## RECORDS FOR PROCESSING
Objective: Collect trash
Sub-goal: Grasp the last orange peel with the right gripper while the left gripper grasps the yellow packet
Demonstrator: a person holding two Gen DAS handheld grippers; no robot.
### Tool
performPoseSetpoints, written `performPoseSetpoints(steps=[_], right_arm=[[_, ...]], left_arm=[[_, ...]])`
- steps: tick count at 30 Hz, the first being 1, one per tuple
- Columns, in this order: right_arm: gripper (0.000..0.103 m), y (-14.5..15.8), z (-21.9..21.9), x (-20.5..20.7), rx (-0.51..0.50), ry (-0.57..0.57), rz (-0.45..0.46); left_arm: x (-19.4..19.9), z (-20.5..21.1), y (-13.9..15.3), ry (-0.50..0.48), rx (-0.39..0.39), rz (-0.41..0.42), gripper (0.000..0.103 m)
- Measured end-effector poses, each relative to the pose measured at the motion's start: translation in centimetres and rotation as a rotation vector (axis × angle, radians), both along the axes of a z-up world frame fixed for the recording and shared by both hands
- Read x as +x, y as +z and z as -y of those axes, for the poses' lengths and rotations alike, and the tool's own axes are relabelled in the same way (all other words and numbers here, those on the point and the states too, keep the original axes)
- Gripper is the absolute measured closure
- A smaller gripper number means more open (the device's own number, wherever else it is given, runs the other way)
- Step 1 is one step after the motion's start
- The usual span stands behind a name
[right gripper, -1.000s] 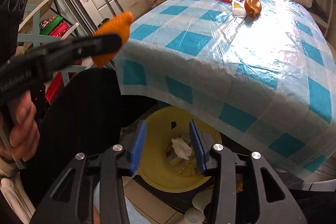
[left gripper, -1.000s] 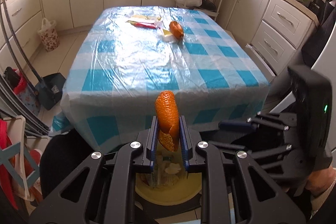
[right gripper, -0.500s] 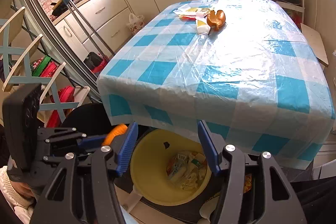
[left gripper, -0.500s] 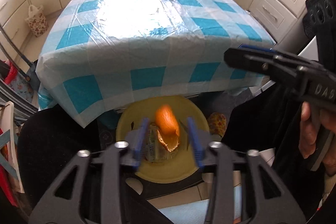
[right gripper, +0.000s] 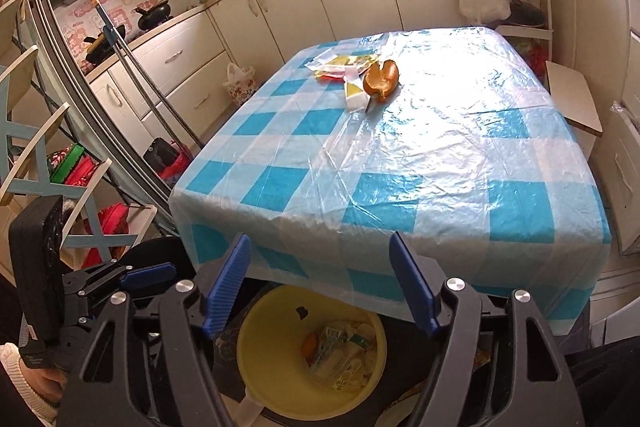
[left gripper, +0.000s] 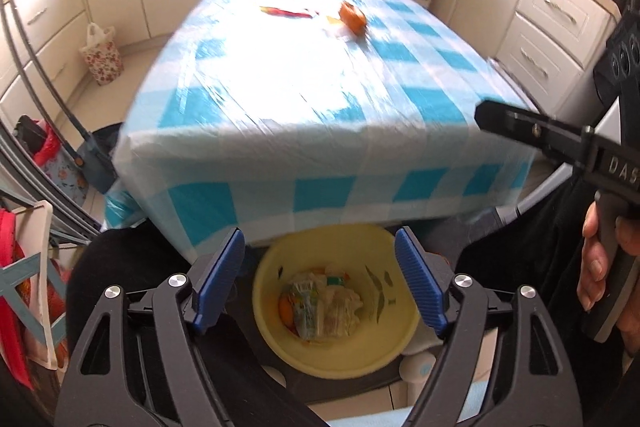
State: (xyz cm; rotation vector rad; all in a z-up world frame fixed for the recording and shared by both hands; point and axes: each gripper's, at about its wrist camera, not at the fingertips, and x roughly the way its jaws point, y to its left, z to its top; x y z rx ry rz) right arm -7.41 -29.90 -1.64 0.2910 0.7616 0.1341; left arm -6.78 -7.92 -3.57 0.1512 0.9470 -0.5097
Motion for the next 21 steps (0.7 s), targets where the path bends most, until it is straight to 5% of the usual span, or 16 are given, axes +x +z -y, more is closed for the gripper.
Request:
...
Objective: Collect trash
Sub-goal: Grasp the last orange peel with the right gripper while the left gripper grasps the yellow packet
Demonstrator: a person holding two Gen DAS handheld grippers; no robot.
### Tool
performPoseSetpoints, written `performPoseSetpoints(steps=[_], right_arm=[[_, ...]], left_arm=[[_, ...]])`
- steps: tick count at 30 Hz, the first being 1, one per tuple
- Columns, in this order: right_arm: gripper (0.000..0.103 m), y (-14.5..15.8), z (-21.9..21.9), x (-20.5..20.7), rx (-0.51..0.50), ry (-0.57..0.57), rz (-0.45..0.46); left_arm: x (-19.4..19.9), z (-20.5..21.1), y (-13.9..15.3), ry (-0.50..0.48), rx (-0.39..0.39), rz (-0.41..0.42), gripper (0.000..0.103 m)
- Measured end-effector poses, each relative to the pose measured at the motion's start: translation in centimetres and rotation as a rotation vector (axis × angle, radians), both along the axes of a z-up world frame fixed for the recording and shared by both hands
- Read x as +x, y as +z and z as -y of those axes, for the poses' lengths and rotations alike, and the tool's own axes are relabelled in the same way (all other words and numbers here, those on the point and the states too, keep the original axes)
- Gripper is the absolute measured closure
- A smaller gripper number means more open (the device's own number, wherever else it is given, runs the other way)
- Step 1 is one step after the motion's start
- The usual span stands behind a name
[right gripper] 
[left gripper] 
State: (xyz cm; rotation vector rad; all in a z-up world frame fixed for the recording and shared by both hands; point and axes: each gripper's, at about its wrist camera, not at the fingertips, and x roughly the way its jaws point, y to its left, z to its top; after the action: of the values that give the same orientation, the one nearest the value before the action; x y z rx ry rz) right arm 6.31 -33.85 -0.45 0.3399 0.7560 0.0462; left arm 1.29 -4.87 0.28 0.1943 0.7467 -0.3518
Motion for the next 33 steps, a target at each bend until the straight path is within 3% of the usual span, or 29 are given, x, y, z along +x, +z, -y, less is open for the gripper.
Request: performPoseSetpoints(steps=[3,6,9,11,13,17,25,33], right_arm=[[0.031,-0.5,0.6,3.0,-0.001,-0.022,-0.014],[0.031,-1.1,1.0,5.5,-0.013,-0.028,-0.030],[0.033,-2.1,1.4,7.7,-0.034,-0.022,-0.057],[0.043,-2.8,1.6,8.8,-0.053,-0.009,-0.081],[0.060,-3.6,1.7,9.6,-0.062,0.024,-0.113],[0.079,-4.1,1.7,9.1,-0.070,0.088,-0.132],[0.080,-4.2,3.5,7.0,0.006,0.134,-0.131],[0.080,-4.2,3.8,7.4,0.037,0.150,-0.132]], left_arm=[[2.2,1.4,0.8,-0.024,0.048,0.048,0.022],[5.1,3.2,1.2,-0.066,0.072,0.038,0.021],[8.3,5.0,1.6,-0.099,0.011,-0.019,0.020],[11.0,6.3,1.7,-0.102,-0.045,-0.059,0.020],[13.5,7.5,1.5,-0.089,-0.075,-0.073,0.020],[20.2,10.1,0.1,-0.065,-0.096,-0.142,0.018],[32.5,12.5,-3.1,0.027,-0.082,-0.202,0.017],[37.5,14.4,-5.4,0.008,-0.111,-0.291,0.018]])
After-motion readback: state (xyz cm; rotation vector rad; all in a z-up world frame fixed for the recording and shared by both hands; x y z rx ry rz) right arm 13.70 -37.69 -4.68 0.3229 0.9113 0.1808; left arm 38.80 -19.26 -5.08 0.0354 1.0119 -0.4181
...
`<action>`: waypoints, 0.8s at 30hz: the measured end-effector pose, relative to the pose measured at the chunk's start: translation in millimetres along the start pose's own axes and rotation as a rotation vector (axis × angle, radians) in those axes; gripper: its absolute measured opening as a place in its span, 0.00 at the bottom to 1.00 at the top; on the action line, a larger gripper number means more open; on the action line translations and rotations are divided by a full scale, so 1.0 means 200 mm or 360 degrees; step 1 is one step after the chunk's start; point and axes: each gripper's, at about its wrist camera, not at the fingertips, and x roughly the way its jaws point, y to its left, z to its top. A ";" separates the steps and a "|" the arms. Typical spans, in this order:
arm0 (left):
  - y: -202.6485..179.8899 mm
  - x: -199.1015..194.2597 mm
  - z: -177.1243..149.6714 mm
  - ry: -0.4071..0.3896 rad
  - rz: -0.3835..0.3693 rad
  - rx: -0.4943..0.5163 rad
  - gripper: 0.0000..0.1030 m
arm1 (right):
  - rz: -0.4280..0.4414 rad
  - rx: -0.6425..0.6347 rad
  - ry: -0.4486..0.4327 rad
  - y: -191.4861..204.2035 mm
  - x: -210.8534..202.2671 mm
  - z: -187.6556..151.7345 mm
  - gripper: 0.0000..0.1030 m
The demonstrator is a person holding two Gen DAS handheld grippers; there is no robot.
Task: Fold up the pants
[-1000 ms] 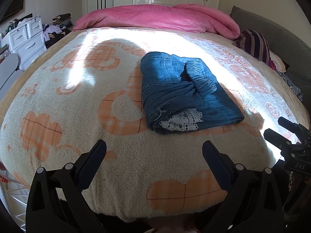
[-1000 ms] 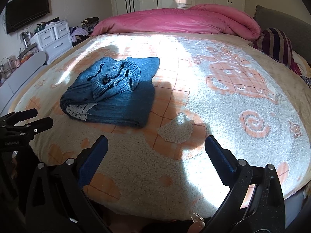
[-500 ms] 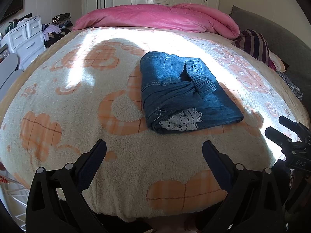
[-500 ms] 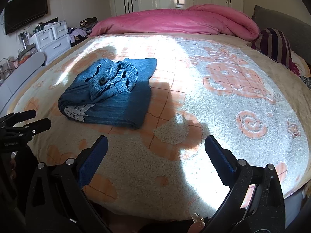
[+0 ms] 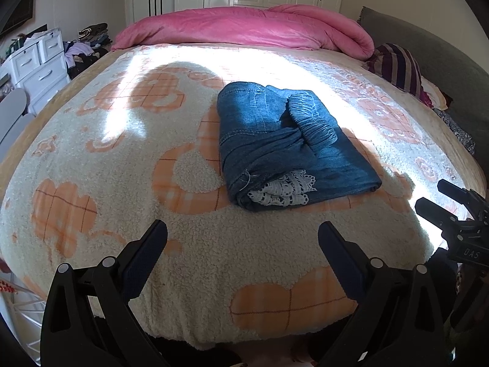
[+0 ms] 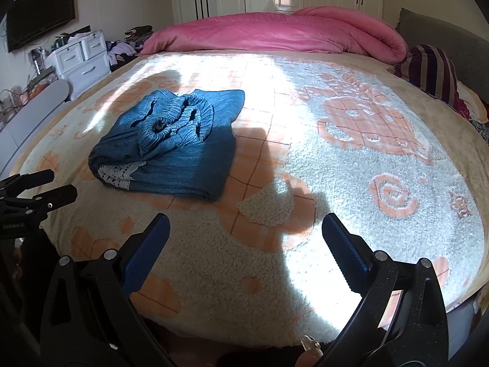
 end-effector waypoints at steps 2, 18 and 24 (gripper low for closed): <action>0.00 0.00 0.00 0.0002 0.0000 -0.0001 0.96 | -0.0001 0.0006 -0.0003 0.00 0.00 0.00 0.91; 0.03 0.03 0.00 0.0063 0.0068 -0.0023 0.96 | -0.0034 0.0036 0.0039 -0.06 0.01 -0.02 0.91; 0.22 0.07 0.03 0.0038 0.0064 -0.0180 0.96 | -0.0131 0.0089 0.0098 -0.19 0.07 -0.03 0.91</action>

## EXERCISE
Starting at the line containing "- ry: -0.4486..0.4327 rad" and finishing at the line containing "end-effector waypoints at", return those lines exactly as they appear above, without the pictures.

## OUTPUT BELOW
  - ry: -0.4486..0.4327 rad
  - y: -191.4861..204.2035 mm
  - x: -210.8534..202.2671 mm
  - z: -187.6556..151.7345 mm
  - gripper: 0.0000..0.1030 m
The demonstrator is a person holding two Gen DAS handheld grippers; there is no robot.
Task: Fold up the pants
[-1000 ms] 
[-1000 ms] 
[-500 ms] 
[-500 ms] 
[+0 ms] 
[+0 ms] 
 end-effector waypoints at steps 2, 18 and 24 (gripper low for closed): <action>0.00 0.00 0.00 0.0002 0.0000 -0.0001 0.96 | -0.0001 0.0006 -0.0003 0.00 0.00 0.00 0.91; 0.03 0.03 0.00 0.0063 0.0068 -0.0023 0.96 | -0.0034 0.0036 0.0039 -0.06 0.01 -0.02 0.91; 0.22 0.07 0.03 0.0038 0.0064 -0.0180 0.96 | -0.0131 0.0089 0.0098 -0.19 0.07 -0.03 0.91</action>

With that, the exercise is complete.